NAXOS 8.557806 [60:05]

Weiss, the great eighteenth century lutenist and composer, has been memorably served in this disc, the seventh in Robert Barto’s complete survey. I’ve not caught up with any of the other volumes but if this one is representative of the general standard then I can say nothing finer than that both composer and performer kept me engrossed for an hour, without distraction or intercession.
As a contemporary of J.S. Bach it is perhaps inevitable that he should share certain stylistic imperatives. The shared Italian influence is the most obvious but what emerges from both these sonatas – the later sonata may be technically the finer but the B flat major is hardly less impressive – is Weiss’s absolute command of each dance idiom, the expressive potential embodied in the Sarabandes and the mighty sonority of Weiss’s thirteen-course baroque lute with its magnificent sonority. I have been critical of one or two guitar records from Naxos with ruinously intrusive shifts but Barto proves a master here.
The depth and warmth of the Barto sound is a significant point in the success of this disc. Technically impeccable despite the myriad difficulties he faces, he manages to evoke the sound-worlds of each movement with lyricism and with flair. The extended bass notes ring out fully but with rounded tone. The buoyancy of the Courante of the B flat major Sonata belies the troublesome nature of the silent shifts. When it comes to the Sarabande Barto brings great humanity and dextrous warmth to bear. In the difficult Menuet – though Barto as ever never gives one the impression that it’s difficult - the rhythmic brio is pronounced.

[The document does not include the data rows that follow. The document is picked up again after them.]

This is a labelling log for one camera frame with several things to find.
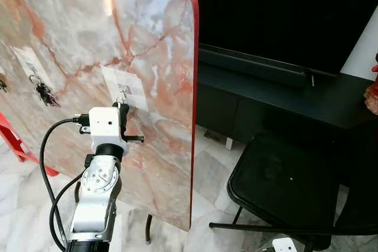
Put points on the clear adhesive wall hook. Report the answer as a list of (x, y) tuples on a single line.
[(26, 60), (112, 81)]

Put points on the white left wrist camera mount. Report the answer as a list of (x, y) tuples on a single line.
[(106, 125)]

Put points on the black soundbar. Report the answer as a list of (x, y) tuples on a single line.
[(254, 66)]

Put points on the white console leg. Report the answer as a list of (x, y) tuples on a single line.
[(230, 143)]

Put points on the dark key bunch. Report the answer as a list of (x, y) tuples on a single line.
[(44, 94)]

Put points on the red statue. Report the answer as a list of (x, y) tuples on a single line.
[(372, 98)]

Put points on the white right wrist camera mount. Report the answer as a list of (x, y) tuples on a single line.
[(285, 246)]

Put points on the marble table with red rim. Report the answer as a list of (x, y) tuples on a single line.
[(88, 28)]

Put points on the black folding chair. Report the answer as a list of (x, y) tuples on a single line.
[(283, 175)]

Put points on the dark metal table leg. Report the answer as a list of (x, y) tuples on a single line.
[(148, 228)]

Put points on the black low TV console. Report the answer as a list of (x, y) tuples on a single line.
[(283, 101)]

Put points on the black television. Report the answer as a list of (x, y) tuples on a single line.
[(266, 10)]

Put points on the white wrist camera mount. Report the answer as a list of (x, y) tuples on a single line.
[(106, 125), (285, 246)]

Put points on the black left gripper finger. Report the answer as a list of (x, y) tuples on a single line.
[(123, 113)]

The later F sharp minor sonata is an even more magnificent work. The subtlety and range of coloration in the opening Allemande are matched by the deftness of the dynamics Barto employs but even these are mightily eclipsed by the Courante. Here the expansive, ceaselessly imaginative lines twist and curl, nobly projected, with dramatic bass line pointing adding its own drama – as deep as a fortepiano and more resonant. The Sarabande is one of gravity and inevitability and the Presto finale, once more teeming with digital problems, is projected with wonderful élan. The articulation and the runs are of crystalline precision; the amount of detail is breathtaking.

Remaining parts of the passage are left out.